Martin Horst, age 13, of Monroe, La., for his question:

WHAT ARE SAVANNAS?

Savannas are areas of widely spaced trees. In some savannas, the trees grow in clumps. In others, individual trees grow throughout the area, forming an uneven, wide open canopy. In either case, most of the ground is covered by shrubs, especially grasses.

Savannas are found in regions where low rainfall, poor soil, frequent fires or other environmental features limit tree growth.

Scientists have divided the world's forests into six main formations, and the savanna is one type. The other five types of forest include the tropical rain forest, the tropical seasonal forest, the temperate deciduous forest, the temperate evergreen forest and the boreal forest.

The largest savannas lie in the tropics between heavy forests and grasslands. Tropical savannas grow throughout much of Central America, Brazil, Africa, India, southeast Asia and Australia.

Most temperate savannas, which are also called woodlands, grow between forests and grasslands and between forests and deserts.

Temperate savannas are found in areas of Canada and the United States that have fairly light annual rainfall and a long season of dryness. Most of these areas lie between heavily wooded forests and open areas.

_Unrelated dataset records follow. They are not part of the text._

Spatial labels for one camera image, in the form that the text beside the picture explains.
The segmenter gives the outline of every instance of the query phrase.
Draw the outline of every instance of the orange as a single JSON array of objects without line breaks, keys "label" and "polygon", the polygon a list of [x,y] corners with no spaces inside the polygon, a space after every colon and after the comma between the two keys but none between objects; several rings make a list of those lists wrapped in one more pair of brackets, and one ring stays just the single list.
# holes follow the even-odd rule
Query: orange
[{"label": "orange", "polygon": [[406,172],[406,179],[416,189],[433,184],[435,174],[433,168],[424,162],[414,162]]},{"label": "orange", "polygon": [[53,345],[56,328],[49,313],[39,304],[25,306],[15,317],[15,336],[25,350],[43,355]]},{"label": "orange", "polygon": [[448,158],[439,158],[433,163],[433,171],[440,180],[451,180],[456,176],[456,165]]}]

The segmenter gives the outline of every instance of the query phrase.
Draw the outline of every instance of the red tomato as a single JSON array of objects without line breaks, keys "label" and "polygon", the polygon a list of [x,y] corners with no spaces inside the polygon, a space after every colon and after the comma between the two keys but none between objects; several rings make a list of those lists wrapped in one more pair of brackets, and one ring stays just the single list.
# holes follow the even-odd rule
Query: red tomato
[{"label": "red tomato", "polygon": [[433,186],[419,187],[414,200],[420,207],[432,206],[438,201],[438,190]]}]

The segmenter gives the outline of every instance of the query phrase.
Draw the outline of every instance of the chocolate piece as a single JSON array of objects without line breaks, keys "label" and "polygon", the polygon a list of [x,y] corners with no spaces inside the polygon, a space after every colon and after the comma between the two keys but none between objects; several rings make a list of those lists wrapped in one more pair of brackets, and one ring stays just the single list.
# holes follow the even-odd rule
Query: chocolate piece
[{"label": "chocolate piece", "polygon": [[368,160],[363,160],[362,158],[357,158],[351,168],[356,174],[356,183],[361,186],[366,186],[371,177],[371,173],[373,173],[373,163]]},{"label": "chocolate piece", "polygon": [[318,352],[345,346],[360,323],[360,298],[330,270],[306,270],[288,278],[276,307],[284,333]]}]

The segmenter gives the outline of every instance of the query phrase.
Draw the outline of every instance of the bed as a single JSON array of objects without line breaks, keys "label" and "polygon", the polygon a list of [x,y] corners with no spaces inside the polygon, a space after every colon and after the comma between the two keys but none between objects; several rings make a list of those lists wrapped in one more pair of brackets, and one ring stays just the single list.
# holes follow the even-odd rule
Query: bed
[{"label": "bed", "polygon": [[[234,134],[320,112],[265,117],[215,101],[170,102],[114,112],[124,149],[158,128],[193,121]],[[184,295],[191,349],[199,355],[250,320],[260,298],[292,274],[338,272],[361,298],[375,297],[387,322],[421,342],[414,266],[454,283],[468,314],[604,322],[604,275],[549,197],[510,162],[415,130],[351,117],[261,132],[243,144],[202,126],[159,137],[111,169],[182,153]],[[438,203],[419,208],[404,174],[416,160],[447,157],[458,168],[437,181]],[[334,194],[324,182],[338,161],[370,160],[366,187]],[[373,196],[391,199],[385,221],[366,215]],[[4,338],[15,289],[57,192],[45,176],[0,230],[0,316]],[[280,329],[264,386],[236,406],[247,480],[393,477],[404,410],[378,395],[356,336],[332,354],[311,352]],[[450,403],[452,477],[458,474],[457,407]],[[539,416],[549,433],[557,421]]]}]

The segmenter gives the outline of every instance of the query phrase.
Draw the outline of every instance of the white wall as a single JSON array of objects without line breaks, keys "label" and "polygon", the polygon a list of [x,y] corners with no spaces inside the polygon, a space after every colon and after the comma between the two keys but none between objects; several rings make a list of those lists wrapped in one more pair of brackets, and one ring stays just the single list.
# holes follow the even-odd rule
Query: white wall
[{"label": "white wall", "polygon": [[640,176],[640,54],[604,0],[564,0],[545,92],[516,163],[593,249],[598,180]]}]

Temperate savannas dominated by aspen grow in North Dakota, Manitoba, Saskatchewan and Alberta. Outside this region,.oak, pine or both oak and pine dominate the temperate savannas of North America.

Savannas of bur oak, mixed in some areas with other oaks or hickory, extend in a belt from Manitoba through Texas. Coniferous savannas of juniper and pinion pine cover the dry foothills of the Rocky Mountains from Idaho to northern Mexico. In California, the foothills of the Sierra Nevada have savannas of blue oak and digger pine.

Along the coast of Southern California, the climate supports a broadleaf savannah of various species of oaks.

All life in a savanna and in every other forest in the world is part of an extremely complex ecosystem.

An ecosystem consists of all the living and nonliving things in a particular area and the relationships among them.

The forest ecosystem is highly complicated. The trees and other green plants use sunlight to make their own food from the air and from water and minerals in the soil. The plants themselves then serve as food for certain animals while these animals, in turn, are eaten by other animals.

After plants and animals die, their remains are broken down by bacteria or tiny soil dwelling animals, as well as by plants called fungi. This process returns minerals to the soil, where they can again be used by green plants to make food.